Coprodotta con il Polo Biblio-Museale della Puglia, la mostra «Eugenio Barba/Odin Teatret. Autopenetración», curata dal drammaturgo Roger Bernat, è la prima presentazione in un museo di questa esperienza chiave per comprendere le relazioni tra le scene teatrali di America Latina, Europa e Nord America alla fine della Guerra Fredda. Oltre alla creazione dell’Odin Teatret nel 1964 e nel 1979, della Scuola Internazionale di Antropologia Teatrale, a Barba si deve l’emblematico testo Terzo Teatro, che si oppone al primo, istituzionale, e al secondo, di ricerca, con una moltitudine di gruppi che negli anni Settanta operavano lontano dalle capitali e ai margini delle accademie e dei movimenti d’avanguardia. «Si tratta di gruppi non gerarchici che rivendicano la creazione collettiva e gli spazi sperimentali basati sul dissenso e sull’utopia», afferma Roma, sottolineando che il Terzo Teatro non fa riferimento a culture inaccessibili, astoriche o apolitiche, ma definisce pratiche contemporanee di compagnie teatrali latinoamericane ed europee, che si ribellano alla cultura di massa.
Sebbene la compagnia sia ancora attiva, la mostra ripercorre la sua attività tra il 1971 e il 1979. «In questi otto anni Eugenio Barba e l’Odin Teatret, non senza polemiche, sviluppano pratiche artistiche dissidenti che li portano ad appropriarsi delle piazze di mezzo mondo», continua Roma. Il gruppo, che si muove sia al di fuori delle istituzioni sia delle avanguardie, si concentra sulla ricerca delle proprie radici, sul funzionamento interno del corpo e sulle culture di aree geograficamente remote. «Se vieni all’Odin per fare teatro, vattene; se vieni per formar parte di un gruppo, resta», disse Eugenio Barba nel 1975 a Toni Cots, membro catalano dell’Odin, che parteciperà ad una delle due performance che completano la mostra. «Il lavoro di Barba e di Grotowski, il suo maestro, sono fondamentali per l’arte della seconda metà del ’900 e hanno influenzato specialmente l’Arte Povera e la svolta performativa dell’arte visiva», conclude Roma, ricordando che la Biennale di Venezia fu una delle rare istituzioni permeabili alla sua poetica.

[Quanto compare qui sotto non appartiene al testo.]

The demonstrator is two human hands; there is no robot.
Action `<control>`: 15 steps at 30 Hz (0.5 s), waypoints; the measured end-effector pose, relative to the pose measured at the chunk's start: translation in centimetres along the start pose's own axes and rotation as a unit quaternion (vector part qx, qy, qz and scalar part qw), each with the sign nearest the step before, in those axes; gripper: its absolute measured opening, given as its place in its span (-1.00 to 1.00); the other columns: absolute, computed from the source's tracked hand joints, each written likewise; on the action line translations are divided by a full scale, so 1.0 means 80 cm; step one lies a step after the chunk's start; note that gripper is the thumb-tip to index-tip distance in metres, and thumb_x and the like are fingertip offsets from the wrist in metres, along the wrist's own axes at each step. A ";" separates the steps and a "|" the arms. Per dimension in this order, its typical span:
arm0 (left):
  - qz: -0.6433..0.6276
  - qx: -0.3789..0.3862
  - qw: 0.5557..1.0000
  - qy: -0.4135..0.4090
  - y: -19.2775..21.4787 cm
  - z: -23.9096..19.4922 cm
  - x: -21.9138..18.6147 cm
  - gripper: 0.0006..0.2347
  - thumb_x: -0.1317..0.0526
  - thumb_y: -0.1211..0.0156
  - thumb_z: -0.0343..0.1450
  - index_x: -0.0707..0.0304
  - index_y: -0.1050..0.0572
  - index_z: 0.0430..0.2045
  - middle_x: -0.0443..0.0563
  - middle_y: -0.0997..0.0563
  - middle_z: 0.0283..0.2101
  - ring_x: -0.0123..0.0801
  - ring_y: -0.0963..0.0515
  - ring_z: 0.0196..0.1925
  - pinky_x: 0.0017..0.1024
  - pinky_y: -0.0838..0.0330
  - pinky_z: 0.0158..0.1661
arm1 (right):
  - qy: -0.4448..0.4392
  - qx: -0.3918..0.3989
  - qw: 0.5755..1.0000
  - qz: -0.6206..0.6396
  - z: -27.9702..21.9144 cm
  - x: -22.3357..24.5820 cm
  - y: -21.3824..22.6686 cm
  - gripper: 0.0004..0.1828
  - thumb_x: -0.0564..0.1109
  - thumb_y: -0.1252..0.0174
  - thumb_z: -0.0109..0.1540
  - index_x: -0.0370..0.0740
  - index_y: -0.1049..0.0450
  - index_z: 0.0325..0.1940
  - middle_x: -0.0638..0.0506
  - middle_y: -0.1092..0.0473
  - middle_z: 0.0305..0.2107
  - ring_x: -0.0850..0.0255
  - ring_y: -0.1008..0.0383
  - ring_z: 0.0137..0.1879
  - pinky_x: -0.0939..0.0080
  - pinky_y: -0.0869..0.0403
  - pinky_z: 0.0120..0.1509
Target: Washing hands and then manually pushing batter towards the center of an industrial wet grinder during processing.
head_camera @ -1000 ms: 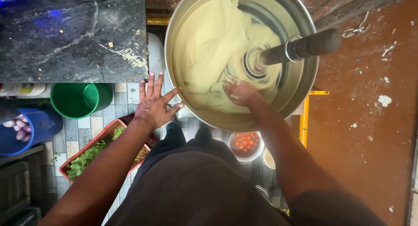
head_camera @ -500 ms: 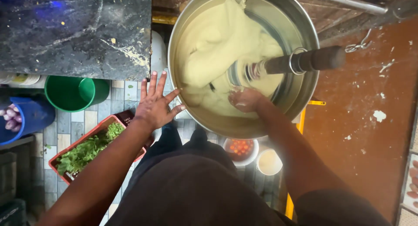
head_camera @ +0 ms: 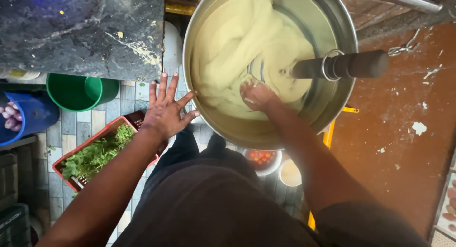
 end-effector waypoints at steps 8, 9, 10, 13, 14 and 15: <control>-0.003 0.019 1.000 0.023 0.000 -0.006 -0.005 -0.41 -0.35 0.07 0.38 -0.26 -0.35 0.30 0.28 0.19 0.55 0.22 0.33 0.56 0.21 0.44 0.40 | 0.180 -0.150 0.971 -0.045 -0.016 0.003 -0.104 -0.55 -0.07 0.05 0.19 -0.44 -0.40 0.05 -0.31 -0.46 -0.08 -0.17 -0.50 0.05 -0.23 -0.42 0.25; 0.000 0.014 1.000 0.014 0.002 -0.005 -0.004 -0.41 -0.35 0.08 0.40 -0.27 -0.34 0.31 0.30 0.18 0.55 0.23 0.32 0.56 0.21 0.44 0.40 | 0.147 -0.132 0.979 -0.046 -0.016 0.008 -0.096 -0.55 -0.09 0.05 0.21 -0.46 -0.39 0.08 -0.33 -0.46 -0.09 -0.17 -0.51 0.03 -0.22 -0.43 0.20; 0.004 0.008 1.000 0.002 0.005 0.000 -0.005 -0.42 -0.34 0.09 0.41 -0.27 -0.33 0.32 0.31 0.18 0.55 0.24 0.32 0.57 0.22 0.44 0.40 | 0.110 -0.113 0.986 -0.048 -0.017 0.009 -0.086 -0.54 -0.11 0.05 0.23 -0.48 -0.38 0.11 -0.35 -0.46 -0.09 -0.17 -0.51 0.02 -0.21 -0.44 0.16; 0.014 0.028 0.999 0.010 0.006 0.006 -0.001 -0.41 -0.35 0.09 0.39 -0.29 -0.31 0.32 0.31 0.17 0.53 0.22 0.31 0.56 0.20 0.43 0.40 | 0.050 -0.067 0.997 0.010 -0.012 0.013 -0.078 -0.60 -0.13 0.06 0.27 -0.45 -0.37 0.11 -0.31 -0.47 -0.11 -0.16 -0.53 -0.04 -0.19 -0.49 -0.01; 0.014 0.030 0.999 0.010 0.005 0.006 0.002 -0.41 -0.35 0.09 0.39 -0.29 -0.31 0.32 0.31 0.17 0.53 0.22 0.31 0.56 0.20 0.43 0.40 | 0.049 -0.066 0.997 0.012 -0.008 0.011 -0.096 -0.60 -0.13 0.06 0.27 -0.45 -0.37 0.11 -0.31 -0.47 -0.11 -0.16 -0.53 -0.04 -0.19 -0.49 -0.01; 0.009 0.015 1.000 0.003 0.005 0.007 0.004 -0.41 -0.34 0.10 0.40 -0.28 -0.31 0.32 0.32 0.17 0.54 0.24 0.30 0.56 0.20 0.42 0.40 | 0.055 -0.078 0.995 -0.008 -0.004 0.009 -0.112 -0.58 -0.12 0.04 0.24 -0.47 -0.37 0.10 -0.30 -0.48 -0.13 -0.13 -0.54 -0.07 -0.17 -0.51 -0.07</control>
Point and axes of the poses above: each hand's wrist, its own z-axis towards the middle knuckle, its own y-axis out of the back of the hand, x = y × z, the point moved 4 cm from there along z, towards the middle knuckle
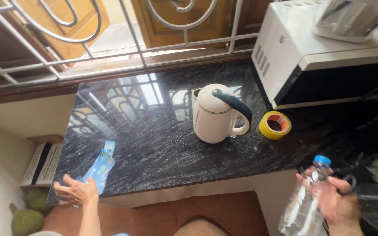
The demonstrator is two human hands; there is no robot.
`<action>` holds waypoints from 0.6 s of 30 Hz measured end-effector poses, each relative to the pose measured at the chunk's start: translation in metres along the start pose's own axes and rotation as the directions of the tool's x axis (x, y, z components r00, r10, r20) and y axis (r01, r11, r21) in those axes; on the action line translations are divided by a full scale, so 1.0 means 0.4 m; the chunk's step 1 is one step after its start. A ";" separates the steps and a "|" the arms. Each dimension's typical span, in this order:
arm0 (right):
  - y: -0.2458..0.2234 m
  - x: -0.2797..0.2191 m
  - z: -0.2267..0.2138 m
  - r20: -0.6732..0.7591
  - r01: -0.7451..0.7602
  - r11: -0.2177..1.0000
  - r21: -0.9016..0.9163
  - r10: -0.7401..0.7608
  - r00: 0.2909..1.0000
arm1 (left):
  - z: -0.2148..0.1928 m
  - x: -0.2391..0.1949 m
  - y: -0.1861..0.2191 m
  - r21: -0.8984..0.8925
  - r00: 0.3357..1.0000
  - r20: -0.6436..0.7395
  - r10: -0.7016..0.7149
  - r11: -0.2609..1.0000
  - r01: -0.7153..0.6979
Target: The person picks up an empty plastic water bottle at a kitchen counter, uses scissors to cut and peel the printed label off the bottle, and places the bottle into the sink with other bottles. They repeat the label-cutting on another bottle and set the removed label pieces on the counter.
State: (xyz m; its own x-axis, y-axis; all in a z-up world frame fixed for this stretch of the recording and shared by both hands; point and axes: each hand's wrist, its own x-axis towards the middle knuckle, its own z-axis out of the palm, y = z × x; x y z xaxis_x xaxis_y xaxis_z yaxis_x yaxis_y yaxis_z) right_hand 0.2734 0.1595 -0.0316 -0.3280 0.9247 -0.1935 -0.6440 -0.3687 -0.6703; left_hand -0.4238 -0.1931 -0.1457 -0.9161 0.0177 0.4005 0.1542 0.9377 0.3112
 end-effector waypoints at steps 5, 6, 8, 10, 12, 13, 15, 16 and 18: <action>0.007 -0.014 0.110 -0.013 0.071 0.989 -0.131 -0.074 0.997 | -0.188 -0.080 0.372 -0.658 0.787 -0.467 0.404 0.436 -0.614; 0.010 -0.028 0.133 -0.024 0.084 0.989 -0.124 -0.087 0.996 | -0.293 -0.133 0.499 -0.662 0.780 -0.469 0.414 0.420 -0.621; 0.009 -0.066 0.170 -0.023 0.122 0.978 -0.172 -0.127 0.992 | -0.523 -0.321 0.691 -0.745 0.724 -0.165 0.670 0.396 -0.537; -0.004 -0.112 0.174 -0.043 0.163 0.965 -0.205 -0.175 0.984 | -0.572 -0.506 0.802 -0.934 0.552 0.142 0.822 0.295 -0.199; -0.019 -0.170 0.135 -0.067 0.197 0.950 -0.241 -0.218 0.974 | -0.615 -0.674 0.860 -0.936 0.211 0.333 0.919 0.296 0.190; -0.027 -0.201 0.092 -0.081 0.267 0.922 -0.282 -0.300 0.951 | -0.627 -0.747 0.872 -0.917 -0.038 0.307 0.951 0.307 0.255; -0.076 -0.281 -0.053 -0.103 0.348 0.879 -0.327 -0.399 0.911 | -0.668 -0.848 0.887 -0.892 -0.303 0.234 0.924 0.328 0.311; -0.117 -0.332 -0.156 -0.186 0.367 0.883 -0.291 -0.429 0.884 | -0.697 -0.876 0.893 -0.919 -0.331 0.185 0.925 0.282 0.274; -0.207 -0.411 -0.520 -0.280 0.389 0.886 -0.253 -0.452 0.847 | -0.707 -0.926 0.902 -0.943 -0.371 0.138 0.918 0.236 0.236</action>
State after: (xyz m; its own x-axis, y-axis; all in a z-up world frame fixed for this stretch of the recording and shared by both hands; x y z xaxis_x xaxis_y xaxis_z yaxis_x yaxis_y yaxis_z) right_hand 0.5246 0.0580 -0.0933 0.2065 0.9765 -0.0614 -0.5230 0.0571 -0.8504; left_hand 0.0760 0.0407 0.0621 0.4306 0.9023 0.0187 0.1692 -0.1011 0.9804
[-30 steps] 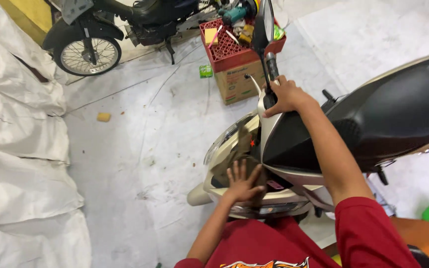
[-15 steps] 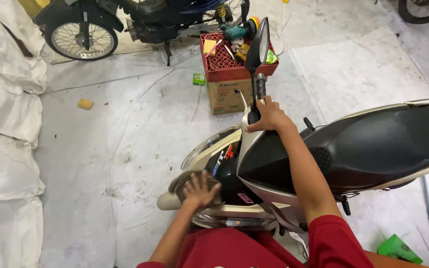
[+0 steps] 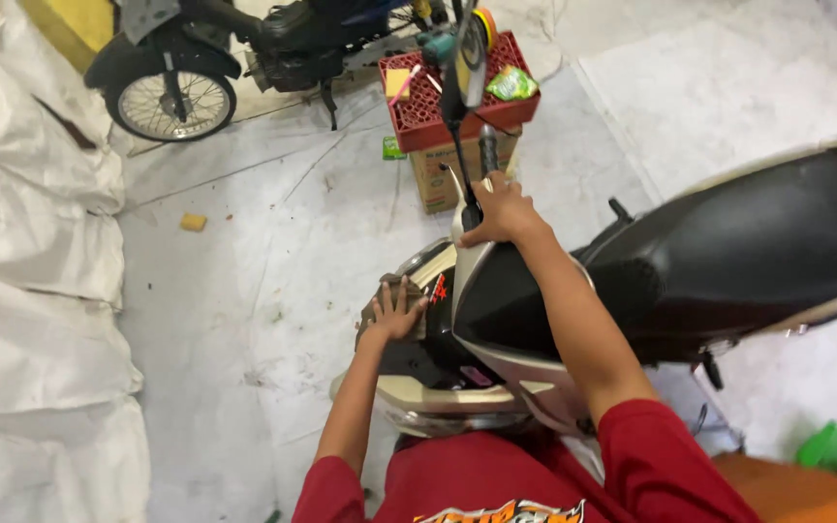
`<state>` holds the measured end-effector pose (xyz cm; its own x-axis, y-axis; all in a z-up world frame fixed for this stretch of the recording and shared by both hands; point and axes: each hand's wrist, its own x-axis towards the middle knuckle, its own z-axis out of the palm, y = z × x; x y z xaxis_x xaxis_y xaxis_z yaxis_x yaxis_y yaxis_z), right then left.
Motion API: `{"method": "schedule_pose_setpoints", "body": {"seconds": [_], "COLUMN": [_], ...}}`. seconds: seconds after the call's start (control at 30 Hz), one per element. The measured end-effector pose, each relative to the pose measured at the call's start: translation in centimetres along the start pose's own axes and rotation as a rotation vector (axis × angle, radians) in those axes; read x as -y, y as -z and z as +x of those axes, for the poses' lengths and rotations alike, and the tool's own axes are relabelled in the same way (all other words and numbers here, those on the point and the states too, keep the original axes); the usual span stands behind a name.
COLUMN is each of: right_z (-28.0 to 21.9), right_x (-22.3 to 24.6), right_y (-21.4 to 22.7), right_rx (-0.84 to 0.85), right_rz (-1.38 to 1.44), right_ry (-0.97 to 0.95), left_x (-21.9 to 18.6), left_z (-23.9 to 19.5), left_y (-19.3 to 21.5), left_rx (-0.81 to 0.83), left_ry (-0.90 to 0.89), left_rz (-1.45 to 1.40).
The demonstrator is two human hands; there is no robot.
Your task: The person wipes the front body panel of a scooter using a cloth. They hold the handlebar with one hand while cleaning the surface with the other, moving the cloth back and forth across the scooter's front section.
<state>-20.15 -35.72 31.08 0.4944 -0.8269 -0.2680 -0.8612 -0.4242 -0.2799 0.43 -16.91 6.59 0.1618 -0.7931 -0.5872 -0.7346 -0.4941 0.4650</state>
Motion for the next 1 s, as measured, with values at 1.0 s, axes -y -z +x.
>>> {"method": "schedule_pose_setpoints", "body": {"seconds": [1.0], "right_z": [0.9], "right_x": [-0.1], "right_y": [0.7], "right_rx": [0.030], "right_rz": [-0.066], "right_ry": [-0.012], "left_x": [2.0], "left_z": [-8.3], "left_y": [-5.5], "left_rx": [0.009], "left_ry": [-0.085], "left_rz": [0.086]}}
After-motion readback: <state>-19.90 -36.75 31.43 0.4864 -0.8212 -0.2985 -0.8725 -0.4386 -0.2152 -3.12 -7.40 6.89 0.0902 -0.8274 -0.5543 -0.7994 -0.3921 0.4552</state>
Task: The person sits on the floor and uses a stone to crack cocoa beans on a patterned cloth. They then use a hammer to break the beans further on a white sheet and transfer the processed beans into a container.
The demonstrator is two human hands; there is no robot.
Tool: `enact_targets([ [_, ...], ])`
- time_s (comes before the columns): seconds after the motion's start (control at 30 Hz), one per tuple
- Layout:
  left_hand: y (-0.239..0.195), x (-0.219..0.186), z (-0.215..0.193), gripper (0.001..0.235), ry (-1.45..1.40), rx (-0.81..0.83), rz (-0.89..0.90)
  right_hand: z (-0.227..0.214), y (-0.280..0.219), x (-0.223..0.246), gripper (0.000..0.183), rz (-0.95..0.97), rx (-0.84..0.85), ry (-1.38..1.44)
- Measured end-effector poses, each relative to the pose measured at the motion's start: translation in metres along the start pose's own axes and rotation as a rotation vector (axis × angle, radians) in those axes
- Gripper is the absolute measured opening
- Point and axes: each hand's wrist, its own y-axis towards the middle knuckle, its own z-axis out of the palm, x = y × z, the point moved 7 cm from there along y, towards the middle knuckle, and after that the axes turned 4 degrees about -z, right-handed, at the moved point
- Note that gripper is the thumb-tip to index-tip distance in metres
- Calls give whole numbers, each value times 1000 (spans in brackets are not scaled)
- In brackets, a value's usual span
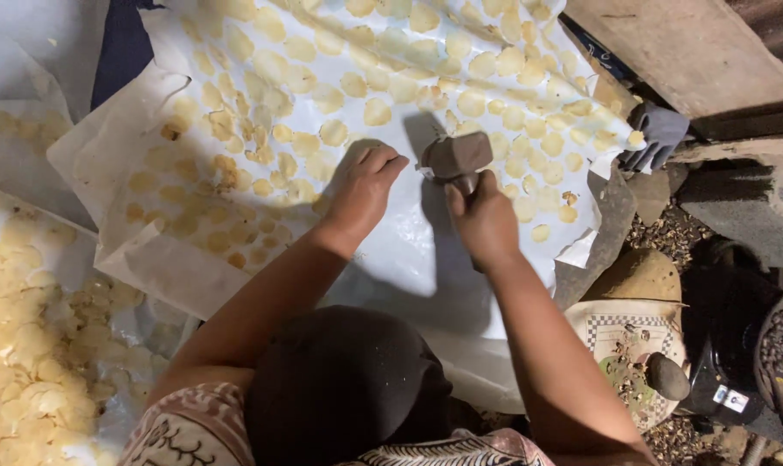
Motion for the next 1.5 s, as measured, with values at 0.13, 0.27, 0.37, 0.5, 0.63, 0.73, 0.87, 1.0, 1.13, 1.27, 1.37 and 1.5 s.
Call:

«Ayacucho, Peru, 1978», Odin Teatret Archives. Foto: Tony D’Urso
Simultaneamente, in occasione del centenario della nascita di Cathy Berberian, la Virreina presenta «Stripsody», un’opera unica che unisce immagine, performance e sperimentazione vocale basata sull’uso di onomatopee ispirate all’iconografia e al linguaggio dei fumetti. Con la complicità dell’amico Umberto Eco, che la chiamava MagnifiCathy, Berberian unisce creazione visiva, performance e sperimentazione attraverso le parole. «In mostra dischi, spartiti, fotografie, pubblicazioni e altri materiali, che ripercorrono la storia di una delle creatrici vocali più rivoluzionarie e inclassificabili del XX secolo», afferma Roma. Indagando la genealogia di «Stripsody», si spiega il ruolo avuto nella sua creazione da personaggi come Eco, il pittore Eugenio Carmi o l’illustratore Roberto Zamarin, autore del logotipo del gruppo extraparlamentare Lotta Continua e di vignette satiriche operaiste. «Performer, artista visiva, mezzosoprano, compositrice e figura imprescindibile della musica e della performance sperimentale negli anni Sessanta e Settanta, Berberian si sposò con il compositore Luciano Berio e, anche se il matrimonio fu breve, il loro sodalizio durò per tutta la vita», racconta Roma, ricordando la sua breve ma brillante carriera che spaziò dal repertorio barocco alla sperimentazione elettroacustica, passando per il jazz, il folk e memorabili versioni dei Beatles sotto forma di arie. Morì la sera prima di cantare una sua versione dell’Internazionale, «nello stile di Marilyn Monroe», in un programma della Rai per commemorare il centenario della morte di Karl Marx.
Entrambe le mostre sono visitabili dal 12 aprile al 28 agosto.